The present debate about tax policy is dizzying. It's not that the answer is difficult. Anyone enrolled in econ. 101 will know that raising taxes (even/especially on the job creators, i.e., the "rich") in the economy that we're in is a toxic pill. It's the accretions in the form of rehashed talking points that have been heaped onto the discussion that make the debate so much more tedious.
Dr. William Luckey gets to the bottom line and the fundamental question regarding income taxes in this fine piece, appearing on his blog:
For the sake of the conservatives, let us return to principle. The original Constitution explicitly prohibited “capitation” taxes, that is, taxes on people (caput is Latin for head). There were not supposed to be any income taxes, and all government revenue would come from the states apportioned by population. The states had to raise the money, which means that they had to hear the complaints about high taxes. Since the senators were appointed by the state legislators, the states had a direct line into Congress. If the tax bill given to the state was too high, the senators would vote against it. Note how this would strictly limit the spending of the government. It could not reach into your pocket and just take the money it wanted for whatever project it wanted, or to “regulate the economy.” ...

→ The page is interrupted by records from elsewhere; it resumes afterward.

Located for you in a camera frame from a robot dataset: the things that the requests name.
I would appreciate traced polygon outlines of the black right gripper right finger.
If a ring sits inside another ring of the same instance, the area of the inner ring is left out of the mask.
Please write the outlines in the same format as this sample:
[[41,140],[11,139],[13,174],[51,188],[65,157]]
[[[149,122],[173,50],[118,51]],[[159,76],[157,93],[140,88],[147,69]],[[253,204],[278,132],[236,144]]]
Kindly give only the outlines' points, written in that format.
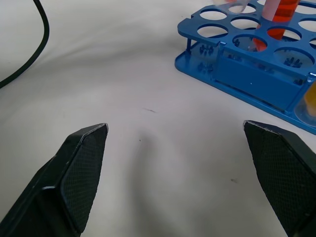
[[288,237],[316,237],[316,153],[295,133],[243,124],[263,192]]

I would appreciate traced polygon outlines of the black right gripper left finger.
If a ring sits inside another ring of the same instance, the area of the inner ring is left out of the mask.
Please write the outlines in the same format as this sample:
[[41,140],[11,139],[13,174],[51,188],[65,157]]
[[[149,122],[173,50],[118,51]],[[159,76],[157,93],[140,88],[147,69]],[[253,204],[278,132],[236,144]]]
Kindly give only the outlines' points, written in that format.
[[108,125],[70,134],[0,222],[0,237],[80,237],[97,193]]

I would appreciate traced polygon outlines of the yellow liquid test tube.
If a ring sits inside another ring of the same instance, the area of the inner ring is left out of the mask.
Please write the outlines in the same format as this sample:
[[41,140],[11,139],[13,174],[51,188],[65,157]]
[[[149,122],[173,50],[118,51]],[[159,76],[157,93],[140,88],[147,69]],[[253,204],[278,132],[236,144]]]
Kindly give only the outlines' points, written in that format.
[[316,79],[300,89],[294,114],[302,123],[316,127]]

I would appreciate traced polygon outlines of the blue test tube rack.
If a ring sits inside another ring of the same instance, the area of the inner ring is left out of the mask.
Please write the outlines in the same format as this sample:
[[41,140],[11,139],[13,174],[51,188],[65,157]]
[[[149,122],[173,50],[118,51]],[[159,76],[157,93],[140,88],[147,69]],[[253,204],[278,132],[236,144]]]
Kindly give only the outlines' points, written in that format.
[[301,26],[316,23],[316,3],[300,5],[315,13],[283,23],[261,17],[264,0],[250,0],[249,13],[205,6],[178,24],[187,47],[176,69],[316,135],[304,103],[316,83],[316,32]]

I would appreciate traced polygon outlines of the orange liquid test tube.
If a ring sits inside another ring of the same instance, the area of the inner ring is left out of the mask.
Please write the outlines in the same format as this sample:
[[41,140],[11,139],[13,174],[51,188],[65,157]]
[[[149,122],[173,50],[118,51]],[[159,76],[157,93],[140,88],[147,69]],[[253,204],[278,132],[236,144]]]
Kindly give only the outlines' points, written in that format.
[[[299,4],[300,0],[280,0],[276,6],[273,22],[289,22]],[[285,33],[284,28],[274,28],[268,31],[268,35],[276,40],[281,40]]]

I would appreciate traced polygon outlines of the pink liquid test tube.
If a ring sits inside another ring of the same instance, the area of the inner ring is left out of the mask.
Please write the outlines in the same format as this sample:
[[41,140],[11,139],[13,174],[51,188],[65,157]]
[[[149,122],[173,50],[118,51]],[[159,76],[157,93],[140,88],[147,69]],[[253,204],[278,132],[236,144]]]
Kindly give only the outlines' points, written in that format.
[[[274,21],[274,17],[277,12],[277,8],[280,4],[281,0],[266,0],[264,4],[264,8],[262,11],[262,17],[269,21]],[[254,38],[253,39],[254,45],[256,47],[256,51],[263,51],[266,49],[266,45],[261,40]]]

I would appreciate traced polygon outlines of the clear empty test tube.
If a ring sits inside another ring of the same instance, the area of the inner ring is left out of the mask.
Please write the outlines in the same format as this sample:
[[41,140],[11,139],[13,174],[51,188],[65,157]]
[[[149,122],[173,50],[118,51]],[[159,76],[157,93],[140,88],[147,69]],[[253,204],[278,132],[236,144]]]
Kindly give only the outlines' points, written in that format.
[[242,13],[249,2],[250,0],[213,0],[217,8],[234,14]]

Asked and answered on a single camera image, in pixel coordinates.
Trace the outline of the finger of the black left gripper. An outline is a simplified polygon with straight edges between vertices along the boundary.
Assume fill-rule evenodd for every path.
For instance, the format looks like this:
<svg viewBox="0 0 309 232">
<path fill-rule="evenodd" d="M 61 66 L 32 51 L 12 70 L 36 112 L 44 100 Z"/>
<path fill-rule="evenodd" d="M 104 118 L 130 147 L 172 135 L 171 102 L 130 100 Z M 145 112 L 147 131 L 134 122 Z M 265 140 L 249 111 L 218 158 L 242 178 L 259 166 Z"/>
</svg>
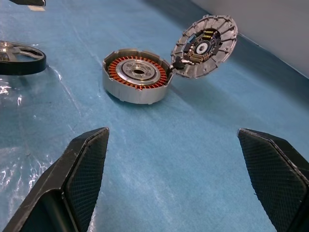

The principle that liberals and conservatives miss is not the pragmatic one about whether we should raise taxes during a recession, or how to close the budget gap, or should we punish the rich for their success. The principle is, “Does government have the right to tell you what to do with your income?” The founders would say, “NO.” Things like sales taxes or tariffs, aside from their economic inadvisability, are voluntary, because you can decide not to buy the product or service. Income tax is not voluntary. To test this theory, just don’t pay your taxes and see what happens.
Do we hear anyone on the political stage even approaching this argument?